【雑感】2019年J2リーグ 第4節 対栃木SC

東京ヴェルディ 2-3 栃木SC

 再逆転を許しての敗戦に試合終了時、険悪なムードになった味の素スタジアム。この寂しい客入りのなかで虚しさばかりが残った。ただ、90分を通してみれば『追加点を取っていれば・・・』という一言では片づけられない両クラブの可変システムとシステム変更の面白さもあって、その内容を中心にこの試合を振り返ってみたい。

<スタメン>

 前節に今季初勝利を挙げたヴェルディはボランチを内田から梶川へ替えたのみで継続したシステムを採用。一方、未勝利の栃木は前節と同じスタメンで臨む。2009年ヴェルディで2トップを組んだ林陵平と大黒の対戦にもなった。

<ヴェルディ可変システム>

 ボール保持時、右SB田村+両CB近藤と平の3枚の最終ラインになり、左SB奈良輪がWB化する。栃木の両シャドー大崎と西谷和がサイドに張って守備に加えてプレッシングする場面もあり、左SH佐藤優平に加えて大外で幅を取る右SH小池”エーコ”も中へ絞ることが目立った。
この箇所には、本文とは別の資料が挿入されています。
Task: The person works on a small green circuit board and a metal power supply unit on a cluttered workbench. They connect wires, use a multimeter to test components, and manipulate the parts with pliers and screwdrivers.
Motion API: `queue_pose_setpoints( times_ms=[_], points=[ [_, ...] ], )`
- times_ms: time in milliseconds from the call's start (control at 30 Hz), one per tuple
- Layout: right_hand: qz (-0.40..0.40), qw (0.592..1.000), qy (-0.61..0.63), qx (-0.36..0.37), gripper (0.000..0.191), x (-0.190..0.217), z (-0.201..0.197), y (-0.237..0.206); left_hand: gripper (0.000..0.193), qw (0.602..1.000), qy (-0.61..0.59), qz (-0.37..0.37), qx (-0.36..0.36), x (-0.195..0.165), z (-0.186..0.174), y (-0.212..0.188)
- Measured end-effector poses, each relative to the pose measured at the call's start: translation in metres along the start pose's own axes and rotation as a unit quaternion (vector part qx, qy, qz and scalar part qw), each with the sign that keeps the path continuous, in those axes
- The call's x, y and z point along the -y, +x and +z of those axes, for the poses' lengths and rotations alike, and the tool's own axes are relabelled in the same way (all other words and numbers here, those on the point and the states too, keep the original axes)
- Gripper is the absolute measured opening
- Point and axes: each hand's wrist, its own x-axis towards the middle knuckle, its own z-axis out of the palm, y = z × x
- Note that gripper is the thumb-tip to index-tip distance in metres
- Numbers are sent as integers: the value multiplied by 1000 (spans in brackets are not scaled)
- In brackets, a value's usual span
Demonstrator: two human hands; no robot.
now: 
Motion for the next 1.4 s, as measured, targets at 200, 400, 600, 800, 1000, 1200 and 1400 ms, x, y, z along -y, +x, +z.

左サイドの奈良輪-優平-端戸の連携による崩し、右サイド小池の単騎突破からのクロスと前節同様に左右サイドからの攻撃が再現性有り多くのチャンスを作ることが出来た。トップ・林陵平の動き出しを周囲の選手たちもよく理解出来ており、速いクロスにニアで合わせる形で2戦連発に繋がった。ただ、ネガトラ時に右SH小池が引っ張られて最終ラインに吸収されて5バックになる場面も何回かありコーチングやカバーをはっきりとさせる必要がある。

<栃木SC可変システム>

 対するアウェイ栃木は、前節横浜FC戦と同様に左CB温井がSB化して左WB西谷優希が高い位置を取り左肩あがりのシステムを採用。温井がパス供給源になり西谷兄弟をはじめとして左サイドに選手が流れ数的優位を作ろうとする傾向がある。栃木のストロングポイントである左サイドとヴェルディの連動性が取れていない右サイド守備の対面がこの試合のカギとなった。

得点場面を動画で振り返ってみると、両クラブともに目指している攻撃の形から結果が出せている。


DAZN中継のハーフタイム時の前半の選手平均ポジションを観ても分かる通り、両クラブともに可変システムを試みている。個と組織の質が上がっていけば面白く魅力ある攻撃が出来ていくと思う。(問題は守備だ!)

<栃木のシステム変更>

 1点ビハインドの栃木は70分すぎに久富と大島を2枚同時投入してシステム変更で流れを引き寄せる。

その狙いは次の3つを考える。温井が左CB⇔SBを務めていたから久富が入ってより4バックが明確としたこと、これまでシャドーにいたJ2屈指のドリブラー西谷和希が左SHへ入り質で勝負に出たこと、大島がシャドー(トップ下)に入ってPA内へ入っていく人数を増やしたこと。結果として、その左サイドからの攻撃が実って2ゴールを挙げて再逆転で勝利を掴みとった。


栃木の前節を観た時のツイートとおり悪い予感が当たってしまった・・・。

<まとめ>

 毎試合、いろいろな攻撃を仕掛けてくるホワイト監督。かなり引き出しは持っているような気がする。4バックから3バックの可変化でも同サイドに流動的に集まり数的優位を作ってみたり、昨年までの5レーンの原則に沿って選手たちも上手く位置を替えている場面も観られて上積み出来てきていると感じている。後半のチャンスを決めて楽な試合運びもしたかったけれど、2試合連続2得点決めている攻撃陣を責めることはあまり出来ないだろう。守り方の部分でどうしてもスプリント重視するため組織としてネガトラ強度を上げていくことや個人能力も問われてくると考える。この試合で右SBに要求される役割はCBの仕事もあった。スタメン選考においても単純にサイドバック選手を起用したら良いということでも無さそうだ。今年のヴェルディの戦術とは一体何か?が確定するまでに時間を要しているのか、柔軟な対応が出来るように仕込んでいるのか様子見をしたいけれど結果を要求される外野の目は厳しい。